This module is designed to scan the entire Tesserae text folder and build frequency data
for each lemma in the corpus. This is necessary for certain experiments involving the ideal
lemma (in ambiguous cases), synonym, or translation for a given token-in-context during
NLP tasks. Contributors: James Gawley.

In [3]:
from os import listdir
from os.path import isfile, join, expanduser
from collections import defaultdict
from pprint import PrettyPrinter
from cltk.tokenize.word import WordTokenizer
from cltk.stem.latin.j_v import JVReplacer
from operator import itemgetter
from difflib import SequenceMatcher
import pickle
import os

In [6]:
rel_path = os.path.join('~/cltk')
path = os.path.expanduser(rel_path)
os.chdir(path)
from cltk.tokenize.word import WordTokenizer
from cltk.stem.latin.j_v import JVReplacer
from cltk.semantics.latin.lookup import Lemmata

In [2]:
#This filepath needs to be customized.
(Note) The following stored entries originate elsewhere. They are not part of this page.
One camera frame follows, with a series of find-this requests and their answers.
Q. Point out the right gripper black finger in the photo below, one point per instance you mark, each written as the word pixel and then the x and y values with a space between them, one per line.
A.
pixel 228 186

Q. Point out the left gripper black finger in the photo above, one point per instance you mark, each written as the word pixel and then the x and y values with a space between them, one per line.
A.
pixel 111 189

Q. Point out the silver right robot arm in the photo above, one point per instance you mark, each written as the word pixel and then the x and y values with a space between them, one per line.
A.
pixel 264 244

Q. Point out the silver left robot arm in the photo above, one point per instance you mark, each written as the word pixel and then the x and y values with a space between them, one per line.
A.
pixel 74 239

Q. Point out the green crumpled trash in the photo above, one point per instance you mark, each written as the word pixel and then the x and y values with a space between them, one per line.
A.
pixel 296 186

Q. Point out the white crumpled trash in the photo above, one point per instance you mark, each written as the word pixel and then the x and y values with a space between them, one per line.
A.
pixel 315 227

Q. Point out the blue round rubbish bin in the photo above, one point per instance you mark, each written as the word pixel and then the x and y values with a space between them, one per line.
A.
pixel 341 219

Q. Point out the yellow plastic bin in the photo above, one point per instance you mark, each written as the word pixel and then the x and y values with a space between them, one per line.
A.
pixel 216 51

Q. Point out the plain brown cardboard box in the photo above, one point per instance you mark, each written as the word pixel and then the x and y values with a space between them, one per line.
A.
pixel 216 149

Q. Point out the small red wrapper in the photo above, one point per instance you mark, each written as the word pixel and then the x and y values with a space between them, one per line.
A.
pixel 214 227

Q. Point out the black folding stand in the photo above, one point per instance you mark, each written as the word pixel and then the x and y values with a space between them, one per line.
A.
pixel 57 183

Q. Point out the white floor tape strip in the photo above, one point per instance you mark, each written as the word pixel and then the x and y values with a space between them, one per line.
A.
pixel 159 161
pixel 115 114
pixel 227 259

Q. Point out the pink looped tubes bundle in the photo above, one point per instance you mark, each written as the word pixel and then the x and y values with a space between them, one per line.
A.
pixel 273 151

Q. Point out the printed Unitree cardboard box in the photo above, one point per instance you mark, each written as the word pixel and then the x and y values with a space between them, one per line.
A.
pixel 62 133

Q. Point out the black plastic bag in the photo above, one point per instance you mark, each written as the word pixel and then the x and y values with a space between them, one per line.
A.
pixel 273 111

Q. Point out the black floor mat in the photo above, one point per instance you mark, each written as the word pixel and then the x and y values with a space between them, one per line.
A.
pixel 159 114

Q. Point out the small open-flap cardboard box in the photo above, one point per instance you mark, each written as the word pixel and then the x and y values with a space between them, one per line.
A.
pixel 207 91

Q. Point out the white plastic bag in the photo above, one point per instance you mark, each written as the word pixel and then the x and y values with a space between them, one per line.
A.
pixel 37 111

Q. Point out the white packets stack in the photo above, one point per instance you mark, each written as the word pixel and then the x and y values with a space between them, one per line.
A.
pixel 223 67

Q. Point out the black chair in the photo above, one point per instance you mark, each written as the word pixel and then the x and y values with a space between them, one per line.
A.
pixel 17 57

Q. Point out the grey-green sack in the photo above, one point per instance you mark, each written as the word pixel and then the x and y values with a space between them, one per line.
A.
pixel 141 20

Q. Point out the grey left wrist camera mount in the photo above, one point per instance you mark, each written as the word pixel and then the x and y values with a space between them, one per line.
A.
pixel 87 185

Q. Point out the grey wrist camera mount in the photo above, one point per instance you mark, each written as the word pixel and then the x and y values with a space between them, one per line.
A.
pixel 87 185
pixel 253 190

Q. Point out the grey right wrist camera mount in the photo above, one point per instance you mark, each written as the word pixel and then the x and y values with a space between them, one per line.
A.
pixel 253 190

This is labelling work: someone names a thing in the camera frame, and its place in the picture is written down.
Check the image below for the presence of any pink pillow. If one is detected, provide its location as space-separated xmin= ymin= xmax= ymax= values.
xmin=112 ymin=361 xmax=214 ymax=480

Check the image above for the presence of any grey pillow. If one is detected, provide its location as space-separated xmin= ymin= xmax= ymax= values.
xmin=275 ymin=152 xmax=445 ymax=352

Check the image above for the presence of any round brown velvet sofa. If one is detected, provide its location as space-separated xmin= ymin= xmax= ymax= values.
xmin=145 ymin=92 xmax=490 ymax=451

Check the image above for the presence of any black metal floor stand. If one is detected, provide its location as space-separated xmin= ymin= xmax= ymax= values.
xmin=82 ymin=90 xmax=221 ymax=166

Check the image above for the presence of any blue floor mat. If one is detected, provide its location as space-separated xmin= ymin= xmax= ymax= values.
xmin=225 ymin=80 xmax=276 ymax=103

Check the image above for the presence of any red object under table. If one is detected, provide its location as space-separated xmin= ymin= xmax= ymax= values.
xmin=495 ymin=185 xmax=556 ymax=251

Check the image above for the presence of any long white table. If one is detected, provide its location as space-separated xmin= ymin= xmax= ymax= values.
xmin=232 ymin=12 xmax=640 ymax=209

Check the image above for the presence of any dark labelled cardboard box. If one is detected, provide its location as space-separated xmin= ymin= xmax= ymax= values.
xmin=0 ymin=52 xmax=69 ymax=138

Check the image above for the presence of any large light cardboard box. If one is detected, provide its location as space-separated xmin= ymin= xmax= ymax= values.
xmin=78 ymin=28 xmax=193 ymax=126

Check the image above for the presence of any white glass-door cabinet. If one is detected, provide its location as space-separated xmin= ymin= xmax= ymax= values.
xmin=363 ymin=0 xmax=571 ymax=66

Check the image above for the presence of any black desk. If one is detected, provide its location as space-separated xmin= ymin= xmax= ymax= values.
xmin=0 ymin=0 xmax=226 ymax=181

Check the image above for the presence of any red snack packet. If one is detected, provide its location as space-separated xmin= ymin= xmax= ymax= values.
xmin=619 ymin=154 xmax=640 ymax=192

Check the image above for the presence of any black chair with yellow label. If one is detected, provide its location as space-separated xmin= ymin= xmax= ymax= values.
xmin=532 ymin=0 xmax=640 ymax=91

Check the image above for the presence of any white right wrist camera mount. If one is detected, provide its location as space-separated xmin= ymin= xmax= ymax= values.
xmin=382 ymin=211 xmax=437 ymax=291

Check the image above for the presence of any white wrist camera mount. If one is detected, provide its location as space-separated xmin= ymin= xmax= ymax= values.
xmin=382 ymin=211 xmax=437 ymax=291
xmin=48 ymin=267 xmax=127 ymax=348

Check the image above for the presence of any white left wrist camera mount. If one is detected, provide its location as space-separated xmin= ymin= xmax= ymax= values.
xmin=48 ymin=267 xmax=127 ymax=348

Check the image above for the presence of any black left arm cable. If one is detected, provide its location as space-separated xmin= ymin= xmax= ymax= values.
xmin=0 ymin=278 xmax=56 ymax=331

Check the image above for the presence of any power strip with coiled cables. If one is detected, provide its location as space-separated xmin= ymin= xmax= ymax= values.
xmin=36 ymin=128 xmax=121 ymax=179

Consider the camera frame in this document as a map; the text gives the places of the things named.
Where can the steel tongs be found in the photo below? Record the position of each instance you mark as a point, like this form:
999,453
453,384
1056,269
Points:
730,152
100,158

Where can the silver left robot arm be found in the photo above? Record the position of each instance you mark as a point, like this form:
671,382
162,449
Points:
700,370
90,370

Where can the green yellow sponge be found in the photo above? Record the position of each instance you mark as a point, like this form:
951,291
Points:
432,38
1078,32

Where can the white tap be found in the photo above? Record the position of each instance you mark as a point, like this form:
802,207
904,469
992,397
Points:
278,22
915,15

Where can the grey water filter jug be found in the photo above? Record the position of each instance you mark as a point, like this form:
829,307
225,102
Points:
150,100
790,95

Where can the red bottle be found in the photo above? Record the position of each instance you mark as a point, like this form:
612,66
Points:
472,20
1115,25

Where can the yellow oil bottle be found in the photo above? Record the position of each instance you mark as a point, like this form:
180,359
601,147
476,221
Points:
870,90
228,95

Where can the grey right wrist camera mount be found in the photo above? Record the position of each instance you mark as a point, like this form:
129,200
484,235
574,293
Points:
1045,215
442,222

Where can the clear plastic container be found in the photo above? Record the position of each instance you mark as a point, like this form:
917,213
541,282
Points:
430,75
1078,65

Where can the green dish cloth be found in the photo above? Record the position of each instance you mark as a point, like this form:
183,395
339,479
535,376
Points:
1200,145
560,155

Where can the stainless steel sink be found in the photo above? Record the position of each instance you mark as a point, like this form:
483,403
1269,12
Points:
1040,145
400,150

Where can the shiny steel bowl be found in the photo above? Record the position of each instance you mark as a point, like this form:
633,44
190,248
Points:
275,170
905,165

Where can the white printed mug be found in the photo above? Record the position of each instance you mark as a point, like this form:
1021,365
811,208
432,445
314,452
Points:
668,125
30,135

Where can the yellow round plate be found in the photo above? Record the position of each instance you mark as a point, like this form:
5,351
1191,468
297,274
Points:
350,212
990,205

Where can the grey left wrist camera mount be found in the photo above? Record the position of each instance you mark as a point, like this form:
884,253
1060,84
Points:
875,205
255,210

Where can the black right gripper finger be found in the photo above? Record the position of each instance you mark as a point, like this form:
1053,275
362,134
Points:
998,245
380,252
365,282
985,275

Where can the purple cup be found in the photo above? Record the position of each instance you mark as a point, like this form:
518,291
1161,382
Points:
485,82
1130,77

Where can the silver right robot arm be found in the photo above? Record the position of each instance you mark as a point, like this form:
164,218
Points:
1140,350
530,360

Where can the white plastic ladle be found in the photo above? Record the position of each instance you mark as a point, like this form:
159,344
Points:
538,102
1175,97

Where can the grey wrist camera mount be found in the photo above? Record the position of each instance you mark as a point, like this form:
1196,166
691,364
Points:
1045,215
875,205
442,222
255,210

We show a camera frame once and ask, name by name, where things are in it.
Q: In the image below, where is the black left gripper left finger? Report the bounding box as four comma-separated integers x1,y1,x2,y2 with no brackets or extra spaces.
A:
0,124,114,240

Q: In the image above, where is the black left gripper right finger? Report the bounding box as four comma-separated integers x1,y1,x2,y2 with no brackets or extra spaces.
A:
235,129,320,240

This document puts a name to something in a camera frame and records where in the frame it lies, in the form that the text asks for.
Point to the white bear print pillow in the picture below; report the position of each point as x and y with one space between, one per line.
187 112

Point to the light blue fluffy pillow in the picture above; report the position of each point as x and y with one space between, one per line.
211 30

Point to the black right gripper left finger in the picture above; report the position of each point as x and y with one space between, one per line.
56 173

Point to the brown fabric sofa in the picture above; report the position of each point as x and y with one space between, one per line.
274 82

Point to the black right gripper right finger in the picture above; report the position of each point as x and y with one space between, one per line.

The git repo is located at https://github.com/jeffkinnison/tesserae-v5.git
rel_path = os.path.join('~/tesserae-v5')
path = os.path.expanduser(rel_path)
os.chdir(path)
from tesserae.utils import TessFile
from tesserae.utils import TessFile

NameError: name 'os' is not defined

COUNT_LIBRARY is a large dictionary whose keys are lemmas and whose values are intergers representing the number of times that lemma (may have) appeared in the training corpus.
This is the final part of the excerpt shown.